SpaceX, la société qui devait sauver l'humanité de Mars, est devenue une entreprise de télécoms qui loue des serveurs à des IA. Le premier rapport trimestriel public de la firme vient de tomber, et il confirme ce que les rêveurs refusaient de voir : l'espace n'est plus qu'un prétexte.
Le spatial, parent pauvre du bilan
Sur les revenus déclarés, le secteur spatial n'atteint même pas un milliard de dollars. Encore plus drôle : il ne représente qu'un peu plus de 10% du total. Le reste ? De la télécom via Starlink et de la location de compute pour l'IA. En clair, SpaceX est un FAI déguisé en conquérant interstellaire, avec une machine à sous nommée xAI dans la poche.

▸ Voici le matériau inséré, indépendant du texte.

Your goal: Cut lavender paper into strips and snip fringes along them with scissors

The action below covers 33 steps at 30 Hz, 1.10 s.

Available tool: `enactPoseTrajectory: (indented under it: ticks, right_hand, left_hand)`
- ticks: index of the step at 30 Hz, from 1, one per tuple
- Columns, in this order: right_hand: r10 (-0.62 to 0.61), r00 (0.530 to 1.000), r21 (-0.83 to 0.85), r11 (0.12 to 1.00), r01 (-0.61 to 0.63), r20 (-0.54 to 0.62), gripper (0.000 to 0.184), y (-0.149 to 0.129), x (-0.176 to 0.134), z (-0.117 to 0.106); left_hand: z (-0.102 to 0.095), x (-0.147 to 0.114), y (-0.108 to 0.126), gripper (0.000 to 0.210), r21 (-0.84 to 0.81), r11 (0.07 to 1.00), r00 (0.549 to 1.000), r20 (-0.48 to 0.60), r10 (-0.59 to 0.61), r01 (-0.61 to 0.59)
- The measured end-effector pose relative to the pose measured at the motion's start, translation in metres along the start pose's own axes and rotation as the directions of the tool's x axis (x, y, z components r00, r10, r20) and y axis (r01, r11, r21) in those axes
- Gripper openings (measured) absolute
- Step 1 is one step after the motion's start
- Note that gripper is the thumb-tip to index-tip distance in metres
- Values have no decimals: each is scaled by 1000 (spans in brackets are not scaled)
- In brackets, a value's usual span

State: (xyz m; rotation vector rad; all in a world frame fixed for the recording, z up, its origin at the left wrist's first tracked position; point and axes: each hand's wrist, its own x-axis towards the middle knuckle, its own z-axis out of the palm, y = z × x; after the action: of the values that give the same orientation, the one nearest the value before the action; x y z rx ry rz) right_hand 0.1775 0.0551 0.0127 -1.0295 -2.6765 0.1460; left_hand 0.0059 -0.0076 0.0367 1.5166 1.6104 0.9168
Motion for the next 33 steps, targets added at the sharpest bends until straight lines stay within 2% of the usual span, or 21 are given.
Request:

Musk a racheté xAI avec du papier SpaceX, et maintenant SpaceX engrange les dollars de la location de GPU pour nourrir son propre client. On appelle ça une intégration verticale ? Non, on appelle ça une pompe à fric interne. Les fusées servent à lancer des satellites qui vendent de l'Internet, et cet argent finance les rêves d'IA du bon docteur. Le spatial, lui, se contente des miettes.
SpaceX, son propre meilleur client
Le rapport ose à peine le dire : SpaceX est son propre plus gros client. Il n'y a pas assez de gens qui veulent de ses fusées. Alors on se lance des satellites pour se donner l'illusion d'utilité, et on se paie des serveurs avec l'argent des abonnés Starlink. Les vrais clients du spatial ? Ils se font rares. Le marché n'est pas là. La conquête de Mars, c'est de la compta pour actionnaires naïfs.
10% de revenus spatiaux, moins d'un milliard de dollars, et une dépendance totale au très terrestre marché des télécoms. Voilà la vérité derrière la vitrine cosmique.
Privatiser les profits, socialiser les pertes
Ce n'est pas une entreprise spatiale. C'est un holding qui utilise l'espace comme alibi pour capter des subventions, des contrats publics et la croyance des masses. On privatise les profits des télécoms et de l'IA, et on socialise le rêve spatial défaillant. Pendant ce temps, les régulateurs regardent les étoiles au lieu de regarder les chiffres.
Alors, actionnaires de SpaceX, posez-vous la question : avez-vous investi dans une société qui va sur Mars, ou dans un FAI qui s'ignore ? La réponse est dans le rapport. Vous êtes les dindons d'une farce cosmique.